Quem usa bicicleta em qualquer cidade, tende a evitar os piores caminhos, as vias mais perigosas, de trânsito pesado, e as de topografia íngreme. Mas, como saber que se trata da melhor rota a seguir, ou se há um caminho alternativo por perto?
Pensando nisso, e após conhecer exemplos de outros países, o pesquisador do Cebrap - Centro Brasileiro de Análise e Planejamento Carlos Torres Freire aceitou o desafio de mapear as ciclorrotas do centro expandido de São Paulo. Concluída em 2011 e lançada no final do ano passado, a pesquisa teve parceria da Secretaria Municipal de Esportes, Lazer e Recreação e apoio técnico da TC Urbes.
O mapa com as rotas mais adequadas para se pedalar (acesse no Mobilize) foi produzido para a prefeitura paulistana que, até o momento, sinalizou (sinalização horizontal e vertical) 48 km de vias, de um total de 440 km mapeados no trabalho do Cebrap. Cinco ciclorrotas foram implantadas pela Companhia de Engenharia de Tráfego (CET) nas zonas leste, oeste e sul da capital, nos bairros da Moóca, Lapa, Butantã, Brooklin e Moema. Em todas, a pintura das bikes em postes e no pavimento indicam que a via deve ser compartilhada por bicicletas e carros.
Durante seis meses, a equipe avaliou 28 distritos da capital, explica Carlos, que além de coordenador da pesquisa pelo Cebrap, é doutorando de Sociologia pela Universidade de São Paulo. A ideia deste mapeamento surgiu por volta de 2009, lembra: "Pessoalmente, tinha tido contato com uma iniciativa semelhante na Inglaterra. Depois, o consultor Leandro Valverdes trouxe mapas de ciclorrotas de Londres. Então, decidimos desenvolver um projeto similar para São Paulo, por entender que bicicleta é transporte, e que o tema da mobilidade urbana hoje integra as frentes de pesquisa adotadas pelo Cebrap", afirma.
O primeiro passo foi escolher a metodologia para realizar a pesquisa. "Começamos montando um banco de dados, com vários tipos de informação, como: onde se localizam terminais de ônibus, bicicletários, e também pontos de serviços e lazer, como supermercados, praças, museus, teatros etc.. Destacamos referenciais que pudessem interessar ao usuário. Estes dados, georreferenciados com coordenadas, constituíram um sistema de informações geográficas, às quais fomos acrescentando outras.
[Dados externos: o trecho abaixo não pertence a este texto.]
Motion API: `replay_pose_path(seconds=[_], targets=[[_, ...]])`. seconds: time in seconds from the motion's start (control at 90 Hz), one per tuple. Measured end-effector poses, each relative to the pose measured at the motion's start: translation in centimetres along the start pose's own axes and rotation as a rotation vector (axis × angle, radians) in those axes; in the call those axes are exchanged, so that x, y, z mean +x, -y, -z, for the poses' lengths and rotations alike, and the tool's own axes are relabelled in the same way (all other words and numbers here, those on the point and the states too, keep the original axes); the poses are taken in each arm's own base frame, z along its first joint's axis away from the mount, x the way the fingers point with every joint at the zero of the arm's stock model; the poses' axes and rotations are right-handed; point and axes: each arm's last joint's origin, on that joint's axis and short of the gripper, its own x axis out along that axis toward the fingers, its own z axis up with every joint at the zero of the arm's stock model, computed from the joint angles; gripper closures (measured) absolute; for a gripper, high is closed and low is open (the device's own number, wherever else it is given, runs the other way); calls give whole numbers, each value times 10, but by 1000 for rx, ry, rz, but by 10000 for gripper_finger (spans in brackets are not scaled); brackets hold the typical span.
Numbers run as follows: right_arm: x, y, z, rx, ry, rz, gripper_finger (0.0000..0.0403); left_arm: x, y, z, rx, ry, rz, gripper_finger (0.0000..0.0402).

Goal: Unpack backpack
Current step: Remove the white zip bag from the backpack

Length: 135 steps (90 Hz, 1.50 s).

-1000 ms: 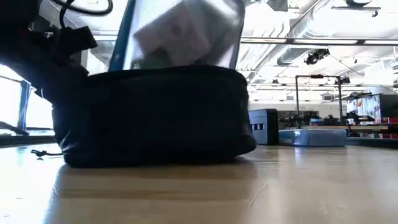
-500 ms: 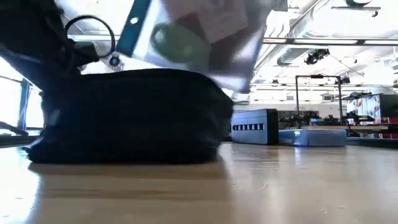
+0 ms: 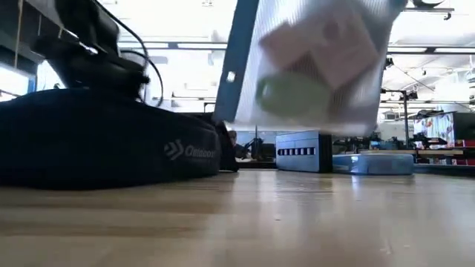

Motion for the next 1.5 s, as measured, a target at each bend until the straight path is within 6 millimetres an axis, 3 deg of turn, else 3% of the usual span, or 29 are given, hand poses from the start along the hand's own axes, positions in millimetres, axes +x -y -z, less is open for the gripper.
replay_pose_path(seconds=[0.178,0.311,0.478,0.667,0.867,1.011,1.167,1.289,1.378,1.5], targets=[[22,2,27,42,-175,-36,403,38,3,-19,12,-87,-35,401],[35,-4,36,12,-207,17,403,50,8,-29,44,-112,12,401],[47,-27,48,-7,-235,18,403,64,-1,-34,70,-145,-25,401],[59,-57,71,-45,-296,-5,403,95,-19,-51,-89,-152,-105,401],[68,-79,93,-93,-332,9,403,122,-22,-72,-240,-157,140,401],[70,-85,99,-106,-349,4,403,107,-21,-73,-193,-152,204,401],[69,-86,101,-83,-354,6,403,66,-34,-75,-192,-116,287,401],[66,-87,100,-83,-350,-2,403,36,-42,-82,-187,-81,614,401],[66,-88,100,-88,-348,-5,403,23,-37,-90,-216,-31,811,401],[66,-88,100,-89,-348,-4,403,24,-17,-94,-203,7,874,401]])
Aos poucos, fomos produzindo as rotas", explica o pesquisador.
Rotas seguras
Outro passo, prossegue Carlos, foi estabelecer critérios para se chegar aos melhores caminhos: "Rotas mais seguras, mais agradáveis de pedalar, por exemplo, foram buscadas dentro dos bairros residenciais. Ao mesmo tempo, evitaram-se as grandes avenidas, onde a circulação de veículos é maior".
Definidas os caminhos possíveis, a equipe foi a campo para testá-los. "Saímos com um GPS, e fomos registrando nossas impressões no banco de dados. Com o mapa nas mãos, se deparávamos com uma topografia acidentada, mudávamos o caminho". No final, o resultado transposto para o mapa indicou: em verde, as vias mais adequadas para pedalar; em azul, áreas em aclive; em vermelho, o sinal de tomar cuidado, na falta de opção melhor.
Também foi observada a intermodalidade. "Quisemos estimular o uso articulado com outros modais, traçando a rota mais curta e segura para se chegar de bicicleta ao metrô, ao ônibus, ao trem. No mapa, indicamos as estações e outros locais onde o ciclista tem a infraestrutura para guardar seu veículo".
Ciclovias
Na opinião de Carlos, a ciclorrota não deve ser vista como uma solução para qualquer área da cidade, mas sim para aquelas com infraestrutura consolidada, caso do perímetro escolhido do centro expandido. "Um plano cicloviário deve apontar outras possibilidades. Por exemplo, áreas de fundos de vale são locais tranquilos, próprios para se implantar ciclovias". Já as ciclorrotas, ensina, funcionam bem em bairros residenciais, de topografia amigável, com estrutura viária mais organizada.
Ele explica que a cidade muda - fica mais calma, mais tranquila e os espaços públicos são mais utilizados - com intervenções que favorecem a bicicleta, como ciclovias, ciclofaixas ou ciclorrotas: "Nem todo mundo sabe, mas Amsterdã, a cidade da bicicleta, não era assim até os anos setenta. Nem Copenhagen, muito menos Bogotá...", lembra. E conclui: "Começa a entrar no discurso social a ideia do direito à cidade. É nesse sentido que o Cebrap se propõe a estudar as cidades e o planejamento urbano. Para que se veja a cidade como sendo das pessoas, o espaço do ciclista, das crianças, e não do automóvel, do caminhão".